ここまで見てきた通り、環境や出力の方法によっては、末尾改行が予期せず付加されてしまうことがある。私は昔、Perlで作ったCGIから任意のファイルをクライアントに返そうとして、以下のように書いてしまったことがある。

# $dataの後ろに改行文字が付加されてしまう。
print <<EOD;
Content-Type: $mime_type
Content-Disposition: attachment; filename="$file_name"

$data
EOD

$dataが任意のファイルのバイト列が入っている変数である。単純なHTMLを返すCGIであれば、このようにHTTPヘッダを含めてヒアドキュメントで出力することは特に大きな問題とはならないが、バイナリデータのバイト列を上記のようにして出力すると、$dataの後ろに改行文字が付加されてしまうことが問題となってくる。このCGIからダウンロードした一部のファイルが正しく開けなくなる事態が発生し、このミスに気付いた。

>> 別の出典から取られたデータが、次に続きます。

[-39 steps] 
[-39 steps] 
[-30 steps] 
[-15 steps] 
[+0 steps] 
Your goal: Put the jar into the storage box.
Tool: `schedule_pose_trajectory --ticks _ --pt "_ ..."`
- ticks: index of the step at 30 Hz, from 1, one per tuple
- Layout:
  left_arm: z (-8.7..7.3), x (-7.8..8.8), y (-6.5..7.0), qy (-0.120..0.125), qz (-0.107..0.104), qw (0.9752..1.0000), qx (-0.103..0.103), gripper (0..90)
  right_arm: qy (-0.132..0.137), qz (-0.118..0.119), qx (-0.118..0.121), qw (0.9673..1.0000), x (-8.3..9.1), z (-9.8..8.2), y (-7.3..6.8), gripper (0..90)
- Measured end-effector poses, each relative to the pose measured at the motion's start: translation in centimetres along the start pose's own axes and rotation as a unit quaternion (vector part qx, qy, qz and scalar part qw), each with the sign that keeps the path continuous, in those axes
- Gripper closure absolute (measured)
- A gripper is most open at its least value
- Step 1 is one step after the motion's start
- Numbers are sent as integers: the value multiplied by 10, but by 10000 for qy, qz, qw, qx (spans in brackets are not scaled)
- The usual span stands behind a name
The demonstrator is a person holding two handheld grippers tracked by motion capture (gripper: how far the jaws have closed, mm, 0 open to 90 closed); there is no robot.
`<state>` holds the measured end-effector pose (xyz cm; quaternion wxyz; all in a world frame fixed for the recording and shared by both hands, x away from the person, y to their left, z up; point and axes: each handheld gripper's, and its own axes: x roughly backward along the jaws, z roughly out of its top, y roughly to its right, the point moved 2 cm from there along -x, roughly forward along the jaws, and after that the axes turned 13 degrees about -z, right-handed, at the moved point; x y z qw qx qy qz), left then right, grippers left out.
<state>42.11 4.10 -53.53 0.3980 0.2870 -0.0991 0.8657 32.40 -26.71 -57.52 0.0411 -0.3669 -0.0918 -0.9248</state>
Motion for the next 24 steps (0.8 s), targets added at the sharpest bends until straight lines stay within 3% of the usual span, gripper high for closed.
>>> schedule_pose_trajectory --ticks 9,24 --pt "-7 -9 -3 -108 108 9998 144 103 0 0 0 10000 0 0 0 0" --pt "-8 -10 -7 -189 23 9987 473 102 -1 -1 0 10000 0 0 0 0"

そこで、いくつかのファイル形式で予期しない末尾改行が付加されてしまった場合にどうなるかを調べた。結果、多くのファイルフォーマットでは、ファイル終端を表す構造が存在するため、末尾に何かが追加されても無視される仕様となっているものが多かった。ただ、問題無くファイルを開くことができたとしても、当然ファイルサイズやチェックサムは変わってしまう。また、問題無くファイルが開けてしまうことで、末尾改行が付加されたことに気づくのが遅れてしまうとも考えられる。

JPEG画像

JPEG画像は、最後に必ずEOI(End Of Image)マーカーというファイルの終わりを示すフラグがあり、その値は0xFF0xD9である。このEOIマーカー以降のバイト列は無視されることになっているため、末尾改行が付加されたとしても、たいていのソフトウェアでは正常に画像が表示される。

PNG画像

PNG画像は、複数のチャンクから成り立っており、最後は必ず「IENDチャンク」が来ることになっている。IENDチャンクは12バイト(チャンクの長さ(0バイト)を表す「0x000x000x000x00」の4バイト、チャンク名「IEND」の4バイト、そのCRC「0xAE0x420x600x82」の4バイト)であり、どんな画像でも同じである。これ以降のバイト列は無視されることになっているため、末尾改行が付加されたとしても、たいていのソフトウェアでは正常に画像が表示される。

GIF画像

GIF画像は、最後が必ずTrailerという1バイトのブロックであり、その値は0x3Bである。Trailerブロック以降を無視するソフトウェアでは正常に画像が表示される。

ZIPファイル

ZIPファイルの末尾には「セントラルディレクトリの終端レコード(EOCD: End Of Central Directory record)」というものがあり、その最後は「コメントのサイズ」と「コメント」になっている。つまり、末尾にはコメントとして一定のサイズのバイト列を入れられる仕様になっているが、そのためには直前の「コメントのサイズ」と実際の「コメント」の長さが一致していなければならない。単に末尾改行が付加されただけだと、「コメントのサイズ」との整合性が無くなるため、ソフトウェアによっては正しく解凍できなくなる可能性がある。「コメントのサイズ」以降を無視するようなソフトウェアの場合は、正常に解凍できることもある。

xlsxファイル

現在のExcelの主要なファイル形式であるxlsxファイルは、実体としてはZIPファイルであるが、Excelの場合、末尾改行が付加されたxlsxファイルを開こうとすると「問題が見つかりました」などと表示されて修復が試みられる。

PDFファイル

PDFファイルでは、%%EOFと書かれた行がファイルの終端を表す。これ以降のバイト列は無視されることになっているため、末尾改行が付加されたとしても、たいていの場合は正常にファイルを開くことができる。